Georges Ba

Personal information
- Date of birth: 21 January 1979 (age 46)
- Place of birth: Abidjan, Ivory Coast
- Height: 1.86 m (6 ft 1 in)
- Position: Forward

Senior career*
- Years: Team / Apps / (Gls)
- 1997–2001: Tours FC / 69 / (25)
- 2001–2002: Entente SSG / 26 / (6)
- 2002–2003: Besançon / 32 / (15)
- 2003–2005: Nice / 21 / (3)
- 2004–2005: → Montpellier (loan) / 6 / (0)
- 2005: → Le Mans (loan) / 13 / (7)
- 2005–2007: Troyes / 27 / (4)
- 2007: Maccabi Netanya / 8 / (2)
- 2008: Gillingham / 4 / (0)
- 2008: Maccabi Netanya / 10 / (1)
- 2009–2010: Ajaccio / 10 / (1)
- 2010–2011: Vendée Poiré sur Vie / 13 / (2)
- 2012: SS Saint-Louisienne / 17 / (9)
- 2013: USS Tamponnaise / 17 / (9)

International career
- 2003: Ivory Coast / 2 / (0)

= Georges Ba =

Ivorian footballer (born 1979)

Georges Ba (born 21 January 1979) is an Ivorian former professional footballer who played as a forward.

==Career==
Ba played for a number of clubs in France and also for Israel's Maccabi Netanya.

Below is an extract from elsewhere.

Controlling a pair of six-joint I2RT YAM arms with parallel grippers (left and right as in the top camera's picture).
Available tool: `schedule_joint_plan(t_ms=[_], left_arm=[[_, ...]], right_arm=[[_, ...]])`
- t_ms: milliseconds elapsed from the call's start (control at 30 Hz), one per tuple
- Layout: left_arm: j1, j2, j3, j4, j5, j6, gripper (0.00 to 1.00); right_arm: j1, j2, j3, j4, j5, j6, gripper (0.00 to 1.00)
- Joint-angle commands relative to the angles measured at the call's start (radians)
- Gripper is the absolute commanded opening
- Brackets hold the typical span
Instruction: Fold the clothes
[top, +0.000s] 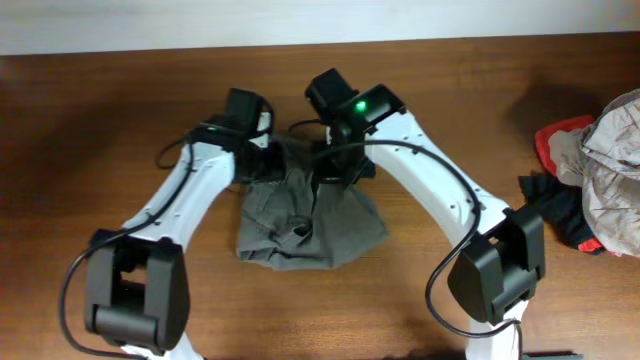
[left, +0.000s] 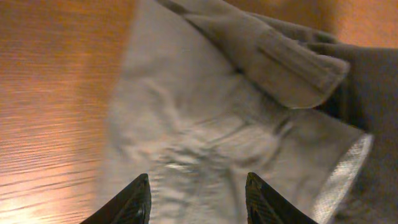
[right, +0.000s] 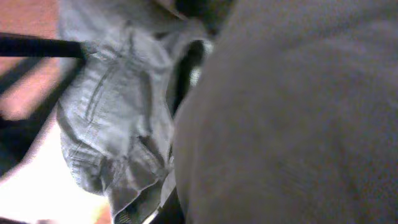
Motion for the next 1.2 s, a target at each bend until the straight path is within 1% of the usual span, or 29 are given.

He traveled to England in early 2008 for a trial with Leeds United, and on 29 March 2008 instead joined another League One side, Gillingham, on a deal which ran until the end of the 2007–08 season. He made his Gillingham debut in a 2–1 home win against Luton Town on 1 April, He was released at the end of the season after four games for the Kent-based club, and rejoined Maccabi Netanya. On 17 December he was released from his contract with Netanya for the second time.

==Post-playing career==
Ba runs a Professional Soccer Training Business in Irvine, California, as of October 2023.

== Personal life ==
Born in Abidjan, Ba holds both Ivorian and French nationalities.